#### [Requirement]
Extract all lines from the data beneath that include the word "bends".

Dataset items

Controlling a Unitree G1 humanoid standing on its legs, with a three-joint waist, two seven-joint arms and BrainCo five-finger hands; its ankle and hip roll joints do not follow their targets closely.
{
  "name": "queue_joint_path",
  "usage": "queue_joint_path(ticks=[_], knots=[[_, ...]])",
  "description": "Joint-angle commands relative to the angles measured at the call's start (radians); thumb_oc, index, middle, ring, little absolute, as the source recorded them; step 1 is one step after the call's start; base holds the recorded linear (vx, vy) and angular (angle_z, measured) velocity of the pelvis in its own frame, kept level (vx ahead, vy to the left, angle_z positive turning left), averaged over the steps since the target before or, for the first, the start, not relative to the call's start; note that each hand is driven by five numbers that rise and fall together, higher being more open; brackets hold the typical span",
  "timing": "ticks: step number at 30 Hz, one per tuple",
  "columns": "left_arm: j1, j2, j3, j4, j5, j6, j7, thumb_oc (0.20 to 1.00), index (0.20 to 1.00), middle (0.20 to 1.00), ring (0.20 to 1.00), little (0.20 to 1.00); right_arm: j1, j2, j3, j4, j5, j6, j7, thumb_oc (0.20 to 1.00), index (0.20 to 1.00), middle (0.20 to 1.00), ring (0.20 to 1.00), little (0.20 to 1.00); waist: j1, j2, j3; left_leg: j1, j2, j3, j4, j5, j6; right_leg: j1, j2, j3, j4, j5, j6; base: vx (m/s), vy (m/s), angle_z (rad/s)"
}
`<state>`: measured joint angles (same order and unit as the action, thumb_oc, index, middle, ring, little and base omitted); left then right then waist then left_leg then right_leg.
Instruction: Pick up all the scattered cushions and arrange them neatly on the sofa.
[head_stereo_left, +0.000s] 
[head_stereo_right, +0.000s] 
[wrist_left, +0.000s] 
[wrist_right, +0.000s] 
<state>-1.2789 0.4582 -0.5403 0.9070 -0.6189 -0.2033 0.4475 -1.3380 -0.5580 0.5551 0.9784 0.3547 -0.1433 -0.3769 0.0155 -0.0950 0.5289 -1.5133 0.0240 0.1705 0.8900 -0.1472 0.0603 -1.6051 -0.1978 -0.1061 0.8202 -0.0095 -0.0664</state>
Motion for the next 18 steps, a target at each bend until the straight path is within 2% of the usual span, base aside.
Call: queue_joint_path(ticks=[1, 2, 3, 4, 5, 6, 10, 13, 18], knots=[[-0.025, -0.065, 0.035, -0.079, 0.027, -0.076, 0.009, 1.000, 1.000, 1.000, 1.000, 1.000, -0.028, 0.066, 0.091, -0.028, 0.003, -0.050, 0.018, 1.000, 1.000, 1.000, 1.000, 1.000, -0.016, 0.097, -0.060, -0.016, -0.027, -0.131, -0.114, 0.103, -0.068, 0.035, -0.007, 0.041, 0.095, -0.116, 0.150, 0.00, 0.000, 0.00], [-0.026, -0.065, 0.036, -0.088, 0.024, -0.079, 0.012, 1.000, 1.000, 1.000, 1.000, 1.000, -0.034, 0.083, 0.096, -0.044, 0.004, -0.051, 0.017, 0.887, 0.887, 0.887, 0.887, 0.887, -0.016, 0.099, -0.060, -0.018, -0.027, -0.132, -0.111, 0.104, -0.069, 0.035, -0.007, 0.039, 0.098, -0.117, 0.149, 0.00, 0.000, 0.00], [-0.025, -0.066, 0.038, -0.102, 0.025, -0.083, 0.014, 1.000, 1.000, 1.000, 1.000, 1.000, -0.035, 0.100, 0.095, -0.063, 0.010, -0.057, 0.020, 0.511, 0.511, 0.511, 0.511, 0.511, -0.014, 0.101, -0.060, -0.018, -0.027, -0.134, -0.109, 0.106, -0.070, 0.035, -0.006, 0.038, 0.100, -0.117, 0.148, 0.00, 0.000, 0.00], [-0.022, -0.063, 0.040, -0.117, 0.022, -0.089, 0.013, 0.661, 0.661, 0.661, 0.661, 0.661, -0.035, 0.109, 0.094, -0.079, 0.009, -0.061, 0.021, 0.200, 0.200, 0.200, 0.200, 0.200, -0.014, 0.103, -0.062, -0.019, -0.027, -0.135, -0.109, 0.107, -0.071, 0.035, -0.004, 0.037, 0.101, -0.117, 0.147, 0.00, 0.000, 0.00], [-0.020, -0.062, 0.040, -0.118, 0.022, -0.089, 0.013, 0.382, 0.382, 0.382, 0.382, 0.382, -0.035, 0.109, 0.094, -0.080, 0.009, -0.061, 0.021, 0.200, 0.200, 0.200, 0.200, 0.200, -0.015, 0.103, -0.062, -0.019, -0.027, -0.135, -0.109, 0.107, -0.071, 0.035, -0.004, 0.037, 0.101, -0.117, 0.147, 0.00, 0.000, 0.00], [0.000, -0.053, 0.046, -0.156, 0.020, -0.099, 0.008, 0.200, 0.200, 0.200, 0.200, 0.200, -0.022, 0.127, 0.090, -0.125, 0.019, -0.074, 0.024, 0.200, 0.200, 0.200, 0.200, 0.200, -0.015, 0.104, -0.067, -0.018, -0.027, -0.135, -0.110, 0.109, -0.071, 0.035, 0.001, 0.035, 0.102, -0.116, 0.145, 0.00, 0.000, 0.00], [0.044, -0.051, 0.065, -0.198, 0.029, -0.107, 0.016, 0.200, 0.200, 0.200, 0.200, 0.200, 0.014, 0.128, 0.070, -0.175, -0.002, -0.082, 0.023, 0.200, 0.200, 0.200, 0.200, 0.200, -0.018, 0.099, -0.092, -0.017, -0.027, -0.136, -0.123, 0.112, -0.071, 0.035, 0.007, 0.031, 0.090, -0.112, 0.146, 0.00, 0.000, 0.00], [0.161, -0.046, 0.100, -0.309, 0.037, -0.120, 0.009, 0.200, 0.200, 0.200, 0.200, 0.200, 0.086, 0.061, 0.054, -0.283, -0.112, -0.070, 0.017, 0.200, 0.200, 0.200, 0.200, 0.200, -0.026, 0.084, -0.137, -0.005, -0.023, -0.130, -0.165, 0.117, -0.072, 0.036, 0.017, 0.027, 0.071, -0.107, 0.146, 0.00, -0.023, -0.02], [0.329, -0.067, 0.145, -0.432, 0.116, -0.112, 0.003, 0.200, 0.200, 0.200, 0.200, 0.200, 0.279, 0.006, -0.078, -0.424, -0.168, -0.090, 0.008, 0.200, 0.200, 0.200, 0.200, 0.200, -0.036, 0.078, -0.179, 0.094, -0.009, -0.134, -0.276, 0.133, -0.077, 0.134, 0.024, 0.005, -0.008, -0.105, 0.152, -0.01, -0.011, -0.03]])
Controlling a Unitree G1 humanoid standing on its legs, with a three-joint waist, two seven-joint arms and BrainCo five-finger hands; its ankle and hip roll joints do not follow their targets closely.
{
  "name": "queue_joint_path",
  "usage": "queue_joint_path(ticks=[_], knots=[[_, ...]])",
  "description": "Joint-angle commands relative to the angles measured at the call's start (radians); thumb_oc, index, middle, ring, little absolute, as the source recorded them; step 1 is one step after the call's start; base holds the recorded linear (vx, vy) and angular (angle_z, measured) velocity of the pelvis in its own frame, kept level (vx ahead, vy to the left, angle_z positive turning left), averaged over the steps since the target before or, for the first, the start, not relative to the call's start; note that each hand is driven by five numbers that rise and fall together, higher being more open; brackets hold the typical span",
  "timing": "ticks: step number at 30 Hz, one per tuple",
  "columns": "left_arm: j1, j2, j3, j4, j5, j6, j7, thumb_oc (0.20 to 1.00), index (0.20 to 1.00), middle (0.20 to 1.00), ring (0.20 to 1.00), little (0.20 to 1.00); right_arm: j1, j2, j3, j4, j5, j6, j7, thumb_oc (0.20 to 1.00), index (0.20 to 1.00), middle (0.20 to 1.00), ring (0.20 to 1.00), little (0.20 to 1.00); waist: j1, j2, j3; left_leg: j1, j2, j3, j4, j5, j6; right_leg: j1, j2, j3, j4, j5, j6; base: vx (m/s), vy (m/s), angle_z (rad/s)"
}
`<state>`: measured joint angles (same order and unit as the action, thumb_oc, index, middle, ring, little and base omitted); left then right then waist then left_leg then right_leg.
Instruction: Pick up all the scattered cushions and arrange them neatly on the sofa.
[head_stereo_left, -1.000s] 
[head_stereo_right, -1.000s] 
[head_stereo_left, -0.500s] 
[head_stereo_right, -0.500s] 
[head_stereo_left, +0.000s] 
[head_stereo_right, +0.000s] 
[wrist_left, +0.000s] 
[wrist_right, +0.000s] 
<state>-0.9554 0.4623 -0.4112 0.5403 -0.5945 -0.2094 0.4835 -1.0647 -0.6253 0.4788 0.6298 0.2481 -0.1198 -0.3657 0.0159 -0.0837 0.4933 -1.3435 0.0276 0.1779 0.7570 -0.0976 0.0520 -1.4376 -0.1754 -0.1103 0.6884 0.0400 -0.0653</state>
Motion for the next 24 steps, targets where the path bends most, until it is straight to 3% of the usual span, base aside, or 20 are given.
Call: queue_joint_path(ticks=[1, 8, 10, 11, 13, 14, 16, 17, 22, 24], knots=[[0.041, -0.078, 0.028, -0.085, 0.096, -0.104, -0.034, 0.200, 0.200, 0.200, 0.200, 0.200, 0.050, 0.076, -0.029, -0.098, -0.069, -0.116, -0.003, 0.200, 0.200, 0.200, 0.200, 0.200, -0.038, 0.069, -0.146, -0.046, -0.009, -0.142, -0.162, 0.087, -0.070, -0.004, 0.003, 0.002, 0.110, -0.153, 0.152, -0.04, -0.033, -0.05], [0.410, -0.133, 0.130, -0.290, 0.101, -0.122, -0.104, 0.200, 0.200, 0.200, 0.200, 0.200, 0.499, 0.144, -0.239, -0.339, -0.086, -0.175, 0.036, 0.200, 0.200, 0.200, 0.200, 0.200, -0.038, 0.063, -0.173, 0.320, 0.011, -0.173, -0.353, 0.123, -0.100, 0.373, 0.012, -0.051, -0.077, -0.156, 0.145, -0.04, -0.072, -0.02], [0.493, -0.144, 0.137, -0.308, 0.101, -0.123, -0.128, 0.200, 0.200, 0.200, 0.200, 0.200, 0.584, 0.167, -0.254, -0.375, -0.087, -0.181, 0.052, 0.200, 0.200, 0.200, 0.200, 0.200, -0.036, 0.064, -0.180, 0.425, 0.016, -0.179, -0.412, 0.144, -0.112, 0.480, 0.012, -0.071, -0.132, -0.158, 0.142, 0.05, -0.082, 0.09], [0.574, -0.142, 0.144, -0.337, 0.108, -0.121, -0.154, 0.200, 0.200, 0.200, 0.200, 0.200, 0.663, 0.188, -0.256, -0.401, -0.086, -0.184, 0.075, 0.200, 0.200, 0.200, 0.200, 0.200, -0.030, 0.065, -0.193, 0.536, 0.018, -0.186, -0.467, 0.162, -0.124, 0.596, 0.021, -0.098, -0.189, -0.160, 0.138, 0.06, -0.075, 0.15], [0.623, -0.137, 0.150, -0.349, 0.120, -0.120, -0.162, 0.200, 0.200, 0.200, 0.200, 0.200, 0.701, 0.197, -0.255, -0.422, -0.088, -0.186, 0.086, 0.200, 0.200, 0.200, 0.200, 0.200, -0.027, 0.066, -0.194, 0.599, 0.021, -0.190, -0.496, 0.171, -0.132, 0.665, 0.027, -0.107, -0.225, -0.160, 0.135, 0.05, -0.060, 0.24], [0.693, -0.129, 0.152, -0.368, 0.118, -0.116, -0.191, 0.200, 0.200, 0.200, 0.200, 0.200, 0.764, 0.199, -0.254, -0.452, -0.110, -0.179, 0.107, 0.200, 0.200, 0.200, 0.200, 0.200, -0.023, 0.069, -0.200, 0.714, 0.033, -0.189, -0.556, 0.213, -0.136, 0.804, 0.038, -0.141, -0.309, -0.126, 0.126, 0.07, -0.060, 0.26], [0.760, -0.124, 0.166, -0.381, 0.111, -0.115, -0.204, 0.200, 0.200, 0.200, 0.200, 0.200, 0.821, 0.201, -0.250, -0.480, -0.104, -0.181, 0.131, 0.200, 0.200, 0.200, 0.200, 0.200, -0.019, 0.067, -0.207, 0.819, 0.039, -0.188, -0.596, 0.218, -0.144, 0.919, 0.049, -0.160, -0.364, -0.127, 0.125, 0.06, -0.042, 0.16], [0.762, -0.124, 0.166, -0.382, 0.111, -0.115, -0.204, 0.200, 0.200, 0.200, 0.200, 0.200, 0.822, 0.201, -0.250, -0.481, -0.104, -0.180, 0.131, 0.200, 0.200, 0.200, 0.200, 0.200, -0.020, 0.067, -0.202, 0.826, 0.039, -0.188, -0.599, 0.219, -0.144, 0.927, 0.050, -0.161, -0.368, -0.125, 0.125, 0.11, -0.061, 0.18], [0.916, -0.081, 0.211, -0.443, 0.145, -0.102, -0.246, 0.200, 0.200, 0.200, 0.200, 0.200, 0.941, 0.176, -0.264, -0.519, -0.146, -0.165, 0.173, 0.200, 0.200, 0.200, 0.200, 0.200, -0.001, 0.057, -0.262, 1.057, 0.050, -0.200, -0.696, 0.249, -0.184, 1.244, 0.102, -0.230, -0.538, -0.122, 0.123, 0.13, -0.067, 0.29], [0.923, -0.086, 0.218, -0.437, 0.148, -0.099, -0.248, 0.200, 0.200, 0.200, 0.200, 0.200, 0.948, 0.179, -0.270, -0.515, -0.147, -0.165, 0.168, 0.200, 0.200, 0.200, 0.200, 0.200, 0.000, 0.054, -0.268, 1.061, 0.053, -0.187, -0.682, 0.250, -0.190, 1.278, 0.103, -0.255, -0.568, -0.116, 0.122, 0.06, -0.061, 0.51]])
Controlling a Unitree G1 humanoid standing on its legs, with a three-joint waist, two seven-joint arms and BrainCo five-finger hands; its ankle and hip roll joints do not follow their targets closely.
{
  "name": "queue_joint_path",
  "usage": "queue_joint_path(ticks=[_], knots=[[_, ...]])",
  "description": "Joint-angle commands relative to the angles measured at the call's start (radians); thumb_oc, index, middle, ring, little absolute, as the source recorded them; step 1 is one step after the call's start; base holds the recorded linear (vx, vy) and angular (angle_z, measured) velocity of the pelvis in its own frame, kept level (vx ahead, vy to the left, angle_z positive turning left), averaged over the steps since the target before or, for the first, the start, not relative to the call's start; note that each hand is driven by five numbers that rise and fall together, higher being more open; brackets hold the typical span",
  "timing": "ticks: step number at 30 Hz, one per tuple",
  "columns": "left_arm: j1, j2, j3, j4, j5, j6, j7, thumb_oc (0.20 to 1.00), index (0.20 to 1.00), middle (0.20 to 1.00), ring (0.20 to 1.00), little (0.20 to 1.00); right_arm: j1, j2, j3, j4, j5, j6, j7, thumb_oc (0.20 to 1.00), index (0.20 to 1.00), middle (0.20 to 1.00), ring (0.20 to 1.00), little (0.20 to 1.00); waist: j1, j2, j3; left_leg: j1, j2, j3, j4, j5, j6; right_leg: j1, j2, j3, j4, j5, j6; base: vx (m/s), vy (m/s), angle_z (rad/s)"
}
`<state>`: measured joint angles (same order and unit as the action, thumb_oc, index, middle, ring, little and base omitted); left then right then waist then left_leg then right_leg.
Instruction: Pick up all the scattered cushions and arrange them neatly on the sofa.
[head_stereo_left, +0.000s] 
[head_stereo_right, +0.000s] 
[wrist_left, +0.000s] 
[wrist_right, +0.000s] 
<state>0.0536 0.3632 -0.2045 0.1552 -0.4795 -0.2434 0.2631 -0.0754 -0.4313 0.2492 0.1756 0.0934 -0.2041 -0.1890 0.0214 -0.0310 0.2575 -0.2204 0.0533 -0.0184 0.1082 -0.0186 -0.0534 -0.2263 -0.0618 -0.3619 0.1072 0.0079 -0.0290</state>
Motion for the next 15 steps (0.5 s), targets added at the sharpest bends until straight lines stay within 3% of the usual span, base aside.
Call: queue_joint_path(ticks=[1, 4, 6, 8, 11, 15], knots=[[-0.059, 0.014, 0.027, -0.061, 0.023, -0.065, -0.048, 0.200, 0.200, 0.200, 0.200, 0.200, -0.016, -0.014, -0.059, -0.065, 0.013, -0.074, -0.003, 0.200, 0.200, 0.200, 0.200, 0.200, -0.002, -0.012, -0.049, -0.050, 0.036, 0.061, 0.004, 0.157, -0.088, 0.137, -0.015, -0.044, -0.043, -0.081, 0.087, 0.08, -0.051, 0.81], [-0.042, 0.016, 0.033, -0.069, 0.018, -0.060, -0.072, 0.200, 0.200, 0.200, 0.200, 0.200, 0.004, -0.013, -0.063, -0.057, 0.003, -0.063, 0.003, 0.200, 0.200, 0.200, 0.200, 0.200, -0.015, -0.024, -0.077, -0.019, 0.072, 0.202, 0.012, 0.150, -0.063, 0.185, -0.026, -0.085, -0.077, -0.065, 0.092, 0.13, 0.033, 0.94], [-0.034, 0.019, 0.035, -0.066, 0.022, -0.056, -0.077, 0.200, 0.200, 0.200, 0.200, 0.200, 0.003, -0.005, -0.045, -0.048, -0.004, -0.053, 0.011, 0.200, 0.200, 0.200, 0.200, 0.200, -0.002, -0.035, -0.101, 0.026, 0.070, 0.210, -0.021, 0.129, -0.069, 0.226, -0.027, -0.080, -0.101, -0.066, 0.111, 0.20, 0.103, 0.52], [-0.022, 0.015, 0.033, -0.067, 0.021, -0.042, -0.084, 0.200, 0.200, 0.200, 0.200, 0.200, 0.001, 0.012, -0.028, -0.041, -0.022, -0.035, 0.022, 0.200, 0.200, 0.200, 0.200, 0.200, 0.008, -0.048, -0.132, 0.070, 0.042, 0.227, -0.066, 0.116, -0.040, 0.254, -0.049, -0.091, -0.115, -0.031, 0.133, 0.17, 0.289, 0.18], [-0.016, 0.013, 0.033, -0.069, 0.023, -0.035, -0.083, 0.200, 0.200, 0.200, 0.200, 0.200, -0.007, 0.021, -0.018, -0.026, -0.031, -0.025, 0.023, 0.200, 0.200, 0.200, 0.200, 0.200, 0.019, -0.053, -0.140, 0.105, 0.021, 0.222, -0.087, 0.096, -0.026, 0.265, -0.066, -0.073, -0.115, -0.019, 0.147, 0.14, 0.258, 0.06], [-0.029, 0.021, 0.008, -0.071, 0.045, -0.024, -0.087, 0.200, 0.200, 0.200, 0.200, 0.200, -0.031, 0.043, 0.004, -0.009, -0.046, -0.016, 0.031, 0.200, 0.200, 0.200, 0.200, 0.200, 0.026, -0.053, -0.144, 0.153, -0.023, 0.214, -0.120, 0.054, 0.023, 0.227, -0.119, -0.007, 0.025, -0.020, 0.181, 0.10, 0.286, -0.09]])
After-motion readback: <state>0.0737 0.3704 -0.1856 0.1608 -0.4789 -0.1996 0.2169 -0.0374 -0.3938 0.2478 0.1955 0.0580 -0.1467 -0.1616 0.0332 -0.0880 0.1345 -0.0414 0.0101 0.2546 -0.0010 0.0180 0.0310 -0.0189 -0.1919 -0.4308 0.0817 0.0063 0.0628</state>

#### [Solution below]
Motion for the next 24 steps, targets where the path bends most, until it is straight to 3% of the usual span, base aside, or 20 are given.
Motion for the next 15 steps (0.5 s), targets added at the sharpest bends until straight lines stay within 3% of the usual span, base aside.

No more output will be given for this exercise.